O Superior Tribunal de Justiça (STJ) entendeu que a inexistência de cálculo pelo Banco Central de taxa média de juros para as operações de cartão de crédito não é razão suficiente para aplicar a essas transações a taxa média cobrada nas operações de cheque especial. A decisão foi dada em recurso especial do Hipercard Banco Múltiplo contra acórdão do Tribunal de Justiça do Rio Grande do Sul (TJ-RS). Ao considerarem abusiva a taxa de juros cobrada pelo banco em contrato de cartão de crédito, os desembargadores decidiram limitá-la às taxas médias cobradas em contratos de cheque especial. A decisão, porém, foi reformada pela 4ª Turma do STJ. A relatora, ministra Isabel Gallotti, lembrou que a mesma controvérsia já foi apreciada pela 3ª Turma, no julgamento do REsp 125639, de relatoria da ministra Nancy Andrighi, e determinou a devolução dos autos à fase instrutória para exame da alegação de abuso, mas com base nas taxas aplicadas pelo mercado nos contratos de mesma natureza (cartão de crédito).

Pedido de restituição

O Tribunal Regional Federal (TRF) da 3ª Região confirmou decisão da 7ª Vara Federal de São Paulo que concedeu liminar em mandado de segurança à Pepsico do Brasil para determinar que a Receita Federal apreciasse um pedido de restituição no prazo máximo de 10 dias.
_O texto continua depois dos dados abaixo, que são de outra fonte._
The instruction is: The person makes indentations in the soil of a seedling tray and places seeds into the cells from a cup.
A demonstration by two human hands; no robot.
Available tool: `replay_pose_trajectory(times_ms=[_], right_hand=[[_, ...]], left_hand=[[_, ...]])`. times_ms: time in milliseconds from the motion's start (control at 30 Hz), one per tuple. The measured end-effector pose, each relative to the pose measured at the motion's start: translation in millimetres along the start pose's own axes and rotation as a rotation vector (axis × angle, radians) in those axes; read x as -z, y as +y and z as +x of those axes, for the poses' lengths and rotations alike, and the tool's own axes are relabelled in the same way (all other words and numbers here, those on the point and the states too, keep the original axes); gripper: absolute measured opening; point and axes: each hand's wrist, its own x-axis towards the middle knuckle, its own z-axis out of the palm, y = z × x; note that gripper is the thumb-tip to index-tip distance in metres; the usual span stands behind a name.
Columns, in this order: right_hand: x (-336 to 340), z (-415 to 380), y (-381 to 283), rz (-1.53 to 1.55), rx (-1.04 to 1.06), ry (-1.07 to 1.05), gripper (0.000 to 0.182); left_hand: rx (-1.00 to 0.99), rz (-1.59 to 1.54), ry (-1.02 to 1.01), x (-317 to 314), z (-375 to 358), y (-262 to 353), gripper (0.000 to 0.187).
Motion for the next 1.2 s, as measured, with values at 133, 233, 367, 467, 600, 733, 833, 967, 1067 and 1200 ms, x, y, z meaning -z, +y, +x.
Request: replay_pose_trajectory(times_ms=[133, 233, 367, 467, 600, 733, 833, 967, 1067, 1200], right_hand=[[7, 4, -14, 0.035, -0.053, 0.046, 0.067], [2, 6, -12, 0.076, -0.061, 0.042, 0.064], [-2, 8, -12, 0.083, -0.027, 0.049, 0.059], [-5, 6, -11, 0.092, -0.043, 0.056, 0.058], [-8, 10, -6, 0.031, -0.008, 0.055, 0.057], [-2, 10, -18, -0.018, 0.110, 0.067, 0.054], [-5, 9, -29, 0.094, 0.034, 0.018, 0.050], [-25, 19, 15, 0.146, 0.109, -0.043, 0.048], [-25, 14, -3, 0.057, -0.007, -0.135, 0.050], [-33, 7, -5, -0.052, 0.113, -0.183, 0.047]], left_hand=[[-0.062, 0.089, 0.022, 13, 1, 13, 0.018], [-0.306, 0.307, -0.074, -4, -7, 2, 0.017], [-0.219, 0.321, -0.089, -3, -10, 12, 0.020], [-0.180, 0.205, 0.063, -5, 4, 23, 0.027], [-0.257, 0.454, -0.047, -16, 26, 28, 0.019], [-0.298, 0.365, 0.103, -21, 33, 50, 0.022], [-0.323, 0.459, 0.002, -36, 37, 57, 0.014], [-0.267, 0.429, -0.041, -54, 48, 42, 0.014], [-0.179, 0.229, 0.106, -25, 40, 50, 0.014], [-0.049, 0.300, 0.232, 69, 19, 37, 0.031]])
A empresa recolheu indevidamente, em documento de arrecadação de Receitas Federais (Darf), o valor de R$ 6,81 milhões a título de ICMS, quando o correto seria recolher em Guia de Arrecadação Estadual (GARE- ICMS). Diante desse erro, ingressou com pedido de restituição junto à Receita Federal no dia 2 de dezembro de 2010, e estava sem resposta até o dia 25 de setembro de 2012, quando ingressou com mandado de segurança na Justiça Federal. Segundo a desembargadora Monica Nobre, relatora do acórdão, a administração pública tem o dever de pronunciar-se sobre os requerimentos, que lhe são apresentados pelos administrados na defesa de seus interesses, dentro de um prazo razoável, sob pena de ofensa aos princípios norteadores da atividade administrativa. A magistrada citou ainda o artigo 24, da Lei nº 11.457, de 2007, que dispõe: "É obrigatório que seja proferida decisão administrativa no prazo máximo de 360 dias, a contar do protocolo de petições, defesas ou recursos administrativos do contribuinte".